Here is a listing. Reproduce it exactly.

Data under study »
§ §

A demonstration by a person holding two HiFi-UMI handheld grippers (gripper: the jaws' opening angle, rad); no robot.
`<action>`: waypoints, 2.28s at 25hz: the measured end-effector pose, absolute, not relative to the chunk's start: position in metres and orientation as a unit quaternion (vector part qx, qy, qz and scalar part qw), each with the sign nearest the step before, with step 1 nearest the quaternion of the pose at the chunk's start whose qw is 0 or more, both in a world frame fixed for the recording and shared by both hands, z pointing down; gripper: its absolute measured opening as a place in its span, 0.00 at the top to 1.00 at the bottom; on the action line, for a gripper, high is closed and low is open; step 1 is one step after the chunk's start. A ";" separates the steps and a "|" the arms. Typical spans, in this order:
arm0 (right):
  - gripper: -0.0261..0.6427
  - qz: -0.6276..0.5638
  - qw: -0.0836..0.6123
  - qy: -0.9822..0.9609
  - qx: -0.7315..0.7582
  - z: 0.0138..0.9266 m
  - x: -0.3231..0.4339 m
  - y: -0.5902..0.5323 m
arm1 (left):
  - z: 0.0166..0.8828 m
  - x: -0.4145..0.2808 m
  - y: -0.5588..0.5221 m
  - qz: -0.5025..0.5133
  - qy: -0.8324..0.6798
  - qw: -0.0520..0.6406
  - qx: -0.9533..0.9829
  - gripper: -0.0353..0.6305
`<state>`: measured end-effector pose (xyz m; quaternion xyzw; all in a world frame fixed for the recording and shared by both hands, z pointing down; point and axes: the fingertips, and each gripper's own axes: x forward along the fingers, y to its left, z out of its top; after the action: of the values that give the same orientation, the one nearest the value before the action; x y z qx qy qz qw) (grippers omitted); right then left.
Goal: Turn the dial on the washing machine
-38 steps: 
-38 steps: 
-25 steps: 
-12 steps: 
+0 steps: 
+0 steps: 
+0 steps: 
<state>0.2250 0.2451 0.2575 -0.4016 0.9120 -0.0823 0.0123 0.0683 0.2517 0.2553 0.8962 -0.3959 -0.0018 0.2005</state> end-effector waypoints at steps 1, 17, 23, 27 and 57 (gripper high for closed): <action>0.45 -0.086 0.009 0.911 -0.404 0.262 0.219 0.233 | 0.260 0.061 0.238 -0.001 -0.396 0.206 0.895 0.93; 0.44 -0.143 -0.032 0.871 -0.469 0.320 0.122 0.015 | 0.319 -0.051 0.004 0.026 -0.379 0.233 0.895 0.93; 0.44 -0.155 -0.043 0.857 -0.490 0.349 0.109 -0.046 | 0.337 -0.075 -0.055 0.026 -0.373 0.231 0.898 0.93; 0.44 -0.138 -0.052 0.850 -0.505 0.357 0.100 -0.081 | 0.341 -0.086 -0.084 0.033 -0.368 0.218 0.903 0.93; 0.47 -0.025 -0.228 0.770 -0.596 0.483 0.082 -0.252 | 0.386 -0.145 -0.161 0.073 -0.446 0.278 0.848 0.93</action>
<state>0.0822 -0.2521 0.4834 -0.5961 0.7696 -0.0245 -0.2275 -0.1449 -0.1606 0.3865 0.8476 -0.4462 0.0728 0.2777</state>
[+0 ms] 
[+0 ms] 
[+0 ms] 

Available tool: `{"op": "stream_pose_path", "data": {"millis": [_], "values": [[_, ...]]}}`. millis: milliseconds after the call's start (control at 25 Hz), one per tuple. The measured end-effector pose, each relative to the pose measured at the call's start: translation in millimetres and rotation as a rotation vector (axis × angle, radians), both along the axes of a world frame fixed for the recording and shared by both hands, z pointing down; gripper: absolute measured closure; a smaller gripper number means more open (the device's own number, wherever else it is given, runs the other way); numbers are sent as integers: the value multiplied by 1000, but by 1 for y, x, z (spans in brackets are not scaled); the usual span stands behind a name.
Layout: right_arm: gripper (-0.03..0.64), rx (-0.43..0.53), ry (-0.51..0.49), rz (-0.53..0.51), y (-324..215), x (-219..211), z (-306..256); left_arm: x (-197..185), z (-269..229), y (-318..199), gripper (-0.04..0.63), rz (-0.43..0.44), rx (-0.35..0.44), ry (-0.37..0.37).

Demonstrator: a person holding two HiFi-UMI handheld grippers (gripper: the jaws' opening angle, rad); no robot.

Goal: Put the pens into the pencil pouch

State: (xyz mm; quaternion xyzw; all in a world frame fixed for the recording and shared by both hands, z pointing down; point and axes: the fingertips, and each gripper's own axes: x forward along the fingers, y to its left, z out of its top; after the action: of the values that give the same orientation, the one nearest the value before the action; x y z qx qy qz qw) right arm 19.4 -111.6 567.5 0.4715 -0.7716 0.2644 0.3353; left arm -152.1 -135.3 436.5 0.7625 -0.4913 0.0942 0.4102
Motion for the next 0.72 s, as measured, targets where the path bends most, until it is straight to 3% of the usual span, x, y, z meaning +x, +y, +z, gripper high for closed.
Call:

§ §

Answer for the task »
A demonstration by a person holding two HiFi-UMI handheld grippers (gripper: the jaws' opening angle, rad); no robot.
`<action>`: waypoints, 2.28s at 25hz: the measured end-effector pose, absolute, not relative to the chunk's start: position in metres and orientation as a unit quaternion (vector part qx, qy, qz and scalar part qw), each with the sign nearest the step before, with step 1 nearest the quaternion of the pose at the chunk's start whose qw is 0 or more, both in a world frame fixed for the recording and shared by both hands, z pointing down; gripper: its absolute measured opening as a place in its span, 0.00 at the top to 1.00 at the bottom; on the action line, for a gripper, high is closed and low is open; step 1 is one step after the chunk's start. A ";" separates the steps and a "|" the arms. Typical spans, in this order:
arm0 (right):
  - gripper: -0.0261..0.6427
  - qz: -0.6276..0.5638
  - qw: -0.0836..0.6123
  - qy: -0.9822..0.9609
  - qx: -0.7315..0.7582
  - z: 0.0138..0.9266 m
  - x: -0.3231..0.4339 m
  - y: -0.5902..0.5323 m
arm1 (left):
  - z: 0.0166..0.8828 m
  - x: -0.4145..0.2808 m
  - y: -0.5588..0.5221 m
  - qz: -0.5025..0.5133
  - qy: -0.8324..0.6798
  - qw: -0.0520..0.6406
  - qx: -0.9533..0.9829
  - gripper: -0.0353..0.6305
`<state>`: measured end-effector pose (xyz m; quaternion xyzw; all in a world frame fixed for the recording and shared by both hands, z pointing down; point and axes: the fingertips, and each gripper's own axes: x forward along the fingers, y to its left, z out of its top; after the action: of the values that give the same orientation, the one nearest the value before the action; x y z qx qy qz qw) (grippers omitted); right then left.
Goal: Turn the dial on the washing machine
-38 steps: 
-38 steps: 
-25 steps: 
-12 steps: 
+0 steps: 
+0 steps: 
+0 steps: 
<state>0.2250 0.2451 0.2575 -0.4016 0.9120 -0.0823 0.0123 0.0683 0.2517 0.2553 0.8962 -0.3959 -0.0018 0.2005</state> end-effector waypoints at steps 1, 17, 23, 27 and 57 (gripper high for closed): <action>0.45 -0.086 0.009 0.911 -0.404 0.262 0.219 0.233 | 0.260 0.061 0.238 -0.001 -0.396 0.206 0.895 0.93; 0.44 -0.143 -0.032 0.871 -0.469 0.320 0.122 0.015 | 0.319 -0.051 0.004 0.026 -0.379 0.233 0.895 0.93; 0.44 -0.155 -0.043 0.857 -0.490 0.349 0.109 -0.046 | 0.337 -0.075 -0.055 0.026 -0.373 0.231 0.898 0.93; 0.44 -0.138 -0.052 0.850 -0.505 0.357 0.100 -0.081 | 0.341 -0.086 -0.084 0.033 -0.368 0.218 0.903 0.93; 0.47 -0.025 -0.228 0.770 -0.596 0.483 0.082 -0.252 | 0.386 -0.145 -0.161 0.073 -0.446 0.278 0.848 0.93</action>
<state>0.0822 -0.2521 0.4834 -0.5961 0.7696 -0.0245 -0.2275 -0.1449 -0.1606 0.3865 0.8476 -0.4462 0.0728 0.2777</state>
[+0 ms] 
[+0 ms] 
[+0 ms] 

Available tool: `{"op": "stream_pose_path", "data": {"millis": [_], "values": [[_, ...]]}}`. millis: milliseconds after the call's start (control at 25 Hz), one per tuple. The measured end-effector pose, each relative to the pose measured at the call's start: translation in millimetres and rotation as a rotation vector (axis × angle, radians), both along the axes of a world frame fixed for the recording and shared by both hands, z pointing down; gripper: absolute measured closure; a smaller gripper number means more open (the device's own number, wherever else it is given, runs the other way); numbers are sent as integers: the value multiplied by 1000, but by 1 for y, x, z (spans in brackets are not scaled); the usual span stands behind a name.
Layout: right_arm: gripper (-0.03..0.64), rx (-0.43..0.53), ry (-0.51..0.49), rz (-0.53..0.51), y (-324..215), x (-219..211), z (-306..256); left_arm: x (-197..185), z (-269..229), y (-318..199), gripper (-0.04..0.63), rz (-0.43..0.44), rx (-0.35..0.44), ry (-0.37..0.37).

Demonstrator: a person holding two HiFi-UMI handheld grippers (gripper: the jaws' opening angle, rad); no robot.

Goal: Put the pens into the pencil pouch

State: (xyz mm; quaternion xyzw; all in a world frame fixed for the recording and shared by both hands, z pointing down; point and axes: the fingertips, and each gripper's own axes: x forward along the fingers, y to its left, z out of its top; after the action: of the values that give the same orientation, the one nearest the value before the action; x y z qx qy qz qw) right arm 19.4 -111.6 567.5 0.4715 -0.7716 0.2644 0.3353; left arm -152.1 -135.3 436.5 0.7625 -0.4913 0.0942 0.4102
Motion for the next 0.72 s, as measured, targets where the path bends most, until it is straight to 3% of the usual span, x, y, z meaning +x, +y, +z, gripper high for closed.
Call:

This answer is now complete.